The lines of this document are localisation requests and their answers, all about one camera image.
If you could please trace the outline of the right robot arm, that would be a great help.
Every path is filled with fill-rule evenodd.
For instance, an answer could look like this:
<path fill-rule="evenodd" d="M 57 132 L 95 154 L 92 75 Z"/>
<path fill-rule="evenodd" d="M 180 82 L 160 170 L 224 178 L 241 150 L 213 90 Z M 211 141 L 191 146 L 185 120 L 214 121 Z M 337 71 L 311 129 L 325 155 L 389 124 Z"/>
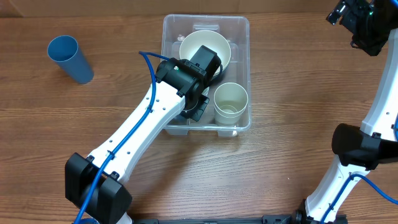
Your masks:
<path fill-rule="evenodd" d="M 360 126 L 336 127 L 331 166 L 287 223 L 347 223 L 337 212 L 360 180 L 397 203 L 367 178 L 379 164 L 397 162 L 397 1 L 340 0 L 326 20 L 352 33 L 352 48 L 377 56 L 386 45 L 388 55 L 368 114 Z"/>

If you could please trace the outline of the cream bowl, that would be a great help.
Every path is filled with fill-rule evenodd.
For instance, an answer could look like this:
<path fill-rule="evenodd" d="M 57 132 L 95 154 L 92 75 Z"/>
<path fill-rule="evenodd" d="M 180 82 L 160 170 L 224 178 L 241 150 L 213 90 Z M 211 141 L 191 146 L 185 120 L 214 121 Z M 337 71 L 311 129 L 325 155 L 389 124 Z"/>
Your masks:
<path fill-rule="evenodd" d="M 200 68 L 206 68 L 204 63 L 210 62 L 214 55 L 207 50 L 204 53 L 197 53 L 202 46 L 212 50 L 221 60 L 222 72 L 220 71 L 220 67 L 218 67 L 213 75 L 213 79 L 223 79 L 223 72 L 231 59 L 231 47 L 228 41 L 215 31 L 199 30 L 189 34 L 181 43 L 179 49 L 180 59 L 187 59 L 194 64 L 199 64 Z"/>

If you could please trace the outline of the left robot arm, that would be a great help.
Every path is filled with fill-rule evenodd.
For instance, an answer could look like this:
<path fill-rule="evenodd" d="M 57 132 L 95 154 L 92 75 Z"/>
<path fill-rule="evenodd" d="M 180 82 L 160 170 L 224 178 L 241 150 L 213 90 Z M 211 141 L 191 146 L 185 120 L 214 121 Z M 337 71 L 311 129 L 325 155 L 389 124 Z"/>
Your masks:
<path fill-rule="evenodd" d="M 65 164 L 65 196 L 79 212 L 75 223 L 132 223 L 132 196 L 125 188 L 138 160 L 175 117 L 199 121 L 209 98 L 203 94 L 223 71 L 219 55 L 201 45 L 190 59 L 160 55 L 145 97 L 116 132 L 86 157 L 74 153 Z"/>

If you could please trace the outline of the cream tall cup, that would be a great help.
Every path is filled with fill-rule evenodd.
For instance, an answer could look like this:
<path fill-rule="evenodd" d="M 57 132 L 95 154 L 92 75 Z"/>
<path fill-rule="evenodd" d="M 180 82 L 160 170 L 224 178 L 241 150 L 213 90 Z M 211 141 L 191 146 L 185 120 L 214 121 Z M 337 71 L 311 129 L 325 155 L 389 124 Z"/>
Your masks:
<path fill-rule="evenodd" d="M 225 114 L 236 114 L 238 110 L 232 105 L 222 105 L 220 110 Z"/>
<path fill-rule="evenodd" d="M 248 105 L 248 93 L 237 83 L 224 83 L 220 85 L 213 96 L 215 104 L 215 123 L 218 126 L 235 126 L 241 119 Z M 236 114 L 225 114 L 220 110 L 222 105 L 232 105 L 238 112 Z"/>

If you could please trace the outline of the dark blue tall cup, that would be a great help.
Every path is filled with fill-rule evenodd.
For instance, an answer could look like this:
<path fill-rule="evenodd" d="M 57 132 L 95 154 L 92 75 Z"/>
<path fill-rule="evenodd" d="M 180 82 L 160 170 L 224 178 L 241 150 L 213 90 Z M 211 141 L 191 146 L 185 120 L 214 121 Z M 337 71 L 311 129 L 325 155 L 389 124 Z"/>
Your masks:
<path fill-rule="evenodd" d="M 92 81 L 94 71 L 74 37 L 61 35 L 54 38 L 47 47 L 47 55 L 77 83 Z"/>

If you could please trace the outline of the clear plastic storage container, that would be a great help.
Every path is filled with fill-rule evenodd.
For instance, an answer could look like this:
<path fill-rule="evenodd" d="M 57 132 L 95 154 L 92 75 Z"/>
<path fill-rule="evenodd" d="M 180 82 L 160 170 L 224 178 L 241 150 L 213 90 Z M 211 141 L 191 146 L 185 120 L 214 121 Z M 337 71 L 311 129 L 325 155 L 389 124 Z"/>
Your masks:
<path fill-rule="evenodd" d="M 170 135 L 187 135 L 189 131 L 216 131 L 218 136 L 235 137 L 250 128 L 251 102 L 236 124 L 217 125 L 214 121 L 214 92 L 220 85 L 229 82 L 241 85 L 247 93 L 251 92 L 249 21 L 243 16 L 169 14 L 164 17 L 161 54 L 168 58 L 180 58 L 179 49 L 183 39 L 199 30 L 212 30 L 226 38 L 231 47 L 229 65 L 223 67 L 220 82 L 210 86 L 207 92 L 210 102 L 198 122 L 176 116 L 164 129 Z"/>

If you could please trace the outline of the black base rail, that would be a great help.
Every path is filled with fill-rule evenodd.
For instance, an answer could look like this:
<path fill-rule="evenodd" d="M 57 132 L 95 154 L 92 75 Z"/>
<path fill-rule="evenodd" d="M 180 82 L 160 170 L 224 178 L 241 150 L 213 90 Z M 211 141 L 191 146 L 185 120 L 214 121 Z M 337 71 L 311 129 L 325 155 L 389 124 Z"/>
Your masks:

> _TO DO_
The material above is to be output exactly, with each picture left out.

> _TASK ANSWER_
The lines of this document are localisation requests and their answers, all about one camera image.
If you could please trace the outline of the right robot arm, that would be a great help.
Every path is filled with fill-rule evenodd.
For instance, an answer could look like this:
<path fill-rule="evenodd" d="M 57 132 L 95 154 L 92 75 Z"/>
<path fill-rule="evenodd" d="M 180 82 L 160 170 L 224 178 L 241 150 L 213 90 Z M 211 141 L 191 146 L 185 120 L 214 121 Z M 337 71 L 311 129 L 325 155 L 389 124 Z"/>
Your masks:
<path fill-rule="evenodd" d="M 360 126 L 336 127 L 331 166 L 287 223 L 347 223 L 337 212 L 360 180 L 397 203 L 367 178 L 379 164 L 397 162 L 397 1 L 340 0 L 326 20 L 352 33 L 352 48 L 377 56 L 386 45 L 388 55 L 368 114 Z"/>

If you could please trace the outline of the cream bowl, that would be a great help.
Every path is filled with fill-rule evenodd.
For instance, an answer could look like this:
<path fill-rule="evenodd" d="M 57 132 L 95 154 L 92 75 Z"/>
<path fill-rule="evenodd" d="M 180 82 L 160 170 L 224 178 L 241 150 L 213 90 Z M 211 141 L 191 146 L 185 120 L 214 121 Z M 337 71 L 311 129 L 325 155 L 389 124 Z"/>
Your masks:
<path fill-rule="evenodd" d="M 200 68 L 206 68 L 204 63 L 210 62 L 214 55 L 207 50 L 204 53 L 197 53 L 202 46 L 212 50 L 221 60 L 222 72 L 220 71 L 220 67 L 218 67 L 213 75 L 213 79 L 223 79 L 223 72 L 231 59 L 231 47 L 228 41 L 215 31 L 199 30 L 189 34 L 181 43 L 179 49 L 180 59 L 187 59 L 194 64 L 199 64 Z"/>

If you could please trace the outline of the left robot arm, that would be a great help.
Every path is filled with fill-rule evenodd.
For instance, an answer could look like this:
<path fill-rule="evenodd" d="M 57 132 L 95 154 L 92 75 Z"/>
<path fill-rule="evenodd" d="M 180 82 L 160 170 L 224 178 L 241 150 L 213 90 Z M 211 141 L 191 146 L 185 120 L 214 121 Z M 337 71 L 311 129 L 325 155 L 389 124 Z"/>
Your masks:
<path fill-rule="evenodd" d="M 65 164 L 65 196 L 79 212 L 75 223 L 132 223 L 132 196 L 125 188 L 138 160 L 175 117 L 199 121 L 209 98 L 203 94 L 223 71 L 219 55 L 201 45 L 190 59 L 160 55 L 145 97 L 116 132 L 86 157 L 74 153 Z"/>

If you could please trace the outline of the cream tall cup, that would be a great help.
Every path is filled with fill-rule evenodd.
For instance, an answer could look like this:
<path fill-rule="evenodd" d="M 57 132 L 95 154 L 92 75 Z"/>
<path fill-rule="evenodd" d="M 180 82 L 160 170 L 224 178 L 241 150 L 213 90 Z M 211 141 L 191 146 L 185 120 L 214 121 Z M 337 71 L 311 129 L 325 155 L 389 124 Z"/>
Your masks:
<path fill-rule="evenodd" d="M 225 114 L 236 114 L 238 110 L 232 105 L 222 105 L 220 110 Z"/>
<path fill-rule="evenodd" d="M 248 105 L 248 93 L 237 83 L 224 83 L 220 85 L 213 96 L 215 104 L 215 123 L 218 126 L 235 126 L 241 119 Z M 236 114 L 225 114 L 220 110 L 222 105 L 232 105 L 238 112 Z"/>

If you could please trace the outline of the dark blue tall cup, that would be a great help.
Every path is filled with fill-rule evenodd.
For instance, an answer could look like this:
<path fill-rule="evenodd" d="M 57 132 L 95 154 L 92 75 Z"/>
<path fill-rule="evenodd" d="M 180 82 L 160 170 L 224 178 L 241 150 L 213 90 Z M 211 141 L 191 146 L 185 120 L 214 121 Z M 337 71 L 311 129 L 325 155 L 389 124 Z"/>
Your masks:
<path fill-rule="evenodd" d="M 92 81 L 94 71 L 74 37 L 61 35 L 54 38 L 47 47 L 47 55 L 77 83 Z"/>

If you could please trace the outline of the clear plastic storage container, that would be a great help.
Every path is filled with fill-rule evenodd.
For instance, an answer could look like this:
<path fill-rule="evenodd" d="M 57 132 L 95 154 L 92 75 Z"/>
<path fill-rule="evenodd" d="M 180 82 L 160 170 L 224 178 L 241 150 L 213 90 Z M 211 141 L 191 146 L 185 120 L 214 121 Z M 337 71 L 311 129 L 325 155 L 389 124 Z"/>
Your masks:
<path fill-rule="evenodd" d="M 170 135 L 187 135 L 189 131 L 216 131 L 218 136 L 235 137 L 250 128 L 251 102 L 236 124 L 217 125 L 214 121 L 214 92 L 220 85 L 229 82 L 241 85 L 247 93 L 251 92 L 249 21 L 243 16 L 169 14 L 164 17 L 161 54 L 168 58 L 180 58 L 179 49 L 183 39 L 199 30 L 212 30 L 226 38 L 231 47 L 229 65 L 223 67 L 220 82 L 210 86 L 207 92 L 210 102 L 198 122 L 176 116 L 164 129 Z"/>

If you could please trace the outline of the black base rail, that would be a great help.
Every path is filled with fill-rule evenodd.
For instance, an answer could look like this:
<path fill-rule="evenodd" d="M 57 132 L 95 154 L 92 75 Z"/>
<path fill-rule="evenodd" d="M 180 82 L 160 170 L 224 178 L 241 150 L 213 90 Z M 211 141 L 191 146 L 185 120 L 214 121 Z M 337 71 L 311 129 L 325 155 L 389 124 Z"/>
Your masks:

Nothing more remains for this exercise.